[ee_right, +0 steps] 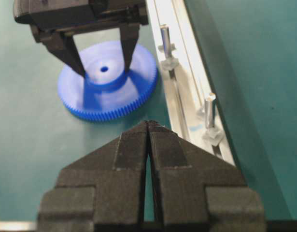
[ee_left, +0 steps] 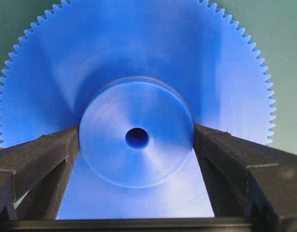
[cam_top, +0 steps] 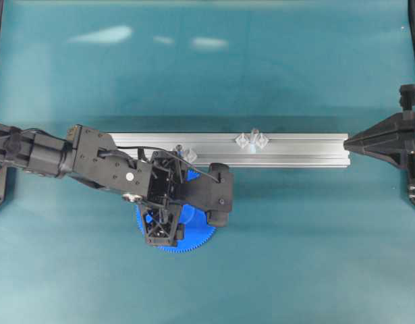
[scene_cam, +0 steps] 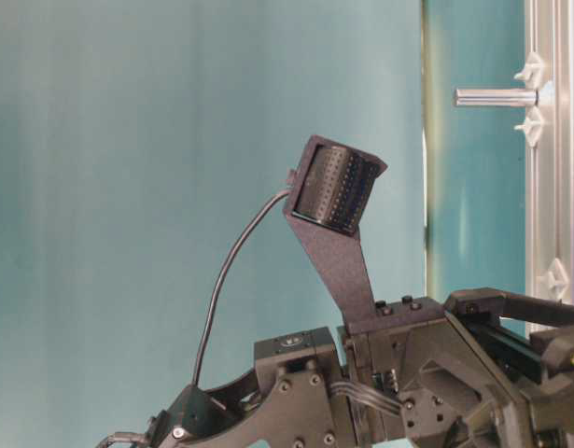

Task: Insert the large gear onto the shaft.
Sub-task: 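Close the left gripper on the hub of the blue gear, then lift the blue gear and carry it over the right shaft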

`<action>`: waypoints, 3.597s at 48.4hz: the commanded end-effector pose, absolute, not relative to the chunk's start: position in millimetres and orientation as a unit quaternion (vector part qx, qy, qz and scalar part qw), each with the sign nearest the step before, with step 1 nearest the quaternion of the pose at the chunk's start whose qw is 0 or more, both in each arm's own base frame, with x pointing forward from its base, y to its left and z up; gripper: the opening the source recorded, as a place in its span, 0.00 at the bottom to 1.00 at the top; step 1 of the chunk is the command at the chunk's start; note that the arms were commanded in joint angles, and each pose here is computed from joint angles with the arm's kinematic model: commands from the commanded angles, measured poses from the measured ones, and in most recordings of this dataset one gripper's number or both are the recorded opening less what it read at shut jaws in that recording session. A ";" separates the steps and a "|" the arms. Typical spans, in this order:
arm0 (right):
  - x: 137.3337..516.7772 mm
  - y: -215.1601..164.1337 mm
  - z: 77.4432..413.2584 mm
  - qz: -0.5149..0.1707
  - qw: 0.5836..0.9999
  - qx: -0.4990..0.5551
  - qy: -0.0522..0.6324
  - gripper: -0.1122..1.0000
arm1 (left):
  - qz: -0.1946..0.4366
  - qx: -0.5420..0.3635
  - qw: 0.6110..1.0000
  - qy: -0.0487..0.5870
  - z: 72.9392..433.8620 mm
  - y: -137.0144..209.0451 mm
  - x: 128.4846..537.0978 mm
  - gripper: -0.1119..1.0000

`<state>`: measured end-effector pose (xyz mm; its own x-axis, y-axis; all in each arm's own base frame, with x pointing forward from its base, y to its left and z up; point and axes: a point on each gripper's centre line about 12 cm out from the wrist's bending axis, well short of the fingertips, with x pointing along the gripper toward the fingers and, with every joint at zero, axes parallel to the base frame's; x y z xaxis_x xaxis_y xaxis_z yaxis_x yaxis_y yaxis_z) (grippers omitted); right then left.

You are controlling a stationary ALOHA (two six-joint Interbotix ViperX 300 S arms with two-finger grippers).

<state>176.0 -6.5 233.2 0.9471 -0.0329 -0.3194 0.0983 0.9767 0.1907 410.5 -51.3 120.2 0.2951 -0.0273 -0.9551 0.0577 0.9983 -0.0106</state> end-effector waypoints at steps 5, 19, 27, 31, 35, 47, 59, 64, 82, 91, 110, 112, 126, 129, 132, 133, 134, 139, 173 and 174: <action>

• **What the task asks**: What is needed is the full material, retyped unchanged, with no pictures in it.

• **Task solution**:
[ee_right, +0 steps] 
[ee_left, +0 steps] 
[cam_top, +0 steps] 
[scene_cam, +0 steps] 

Task: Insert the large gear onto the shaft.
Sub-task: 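Close the left gripper on the hub of the blue gear, then lift the blue gear and carry it over the right shaft
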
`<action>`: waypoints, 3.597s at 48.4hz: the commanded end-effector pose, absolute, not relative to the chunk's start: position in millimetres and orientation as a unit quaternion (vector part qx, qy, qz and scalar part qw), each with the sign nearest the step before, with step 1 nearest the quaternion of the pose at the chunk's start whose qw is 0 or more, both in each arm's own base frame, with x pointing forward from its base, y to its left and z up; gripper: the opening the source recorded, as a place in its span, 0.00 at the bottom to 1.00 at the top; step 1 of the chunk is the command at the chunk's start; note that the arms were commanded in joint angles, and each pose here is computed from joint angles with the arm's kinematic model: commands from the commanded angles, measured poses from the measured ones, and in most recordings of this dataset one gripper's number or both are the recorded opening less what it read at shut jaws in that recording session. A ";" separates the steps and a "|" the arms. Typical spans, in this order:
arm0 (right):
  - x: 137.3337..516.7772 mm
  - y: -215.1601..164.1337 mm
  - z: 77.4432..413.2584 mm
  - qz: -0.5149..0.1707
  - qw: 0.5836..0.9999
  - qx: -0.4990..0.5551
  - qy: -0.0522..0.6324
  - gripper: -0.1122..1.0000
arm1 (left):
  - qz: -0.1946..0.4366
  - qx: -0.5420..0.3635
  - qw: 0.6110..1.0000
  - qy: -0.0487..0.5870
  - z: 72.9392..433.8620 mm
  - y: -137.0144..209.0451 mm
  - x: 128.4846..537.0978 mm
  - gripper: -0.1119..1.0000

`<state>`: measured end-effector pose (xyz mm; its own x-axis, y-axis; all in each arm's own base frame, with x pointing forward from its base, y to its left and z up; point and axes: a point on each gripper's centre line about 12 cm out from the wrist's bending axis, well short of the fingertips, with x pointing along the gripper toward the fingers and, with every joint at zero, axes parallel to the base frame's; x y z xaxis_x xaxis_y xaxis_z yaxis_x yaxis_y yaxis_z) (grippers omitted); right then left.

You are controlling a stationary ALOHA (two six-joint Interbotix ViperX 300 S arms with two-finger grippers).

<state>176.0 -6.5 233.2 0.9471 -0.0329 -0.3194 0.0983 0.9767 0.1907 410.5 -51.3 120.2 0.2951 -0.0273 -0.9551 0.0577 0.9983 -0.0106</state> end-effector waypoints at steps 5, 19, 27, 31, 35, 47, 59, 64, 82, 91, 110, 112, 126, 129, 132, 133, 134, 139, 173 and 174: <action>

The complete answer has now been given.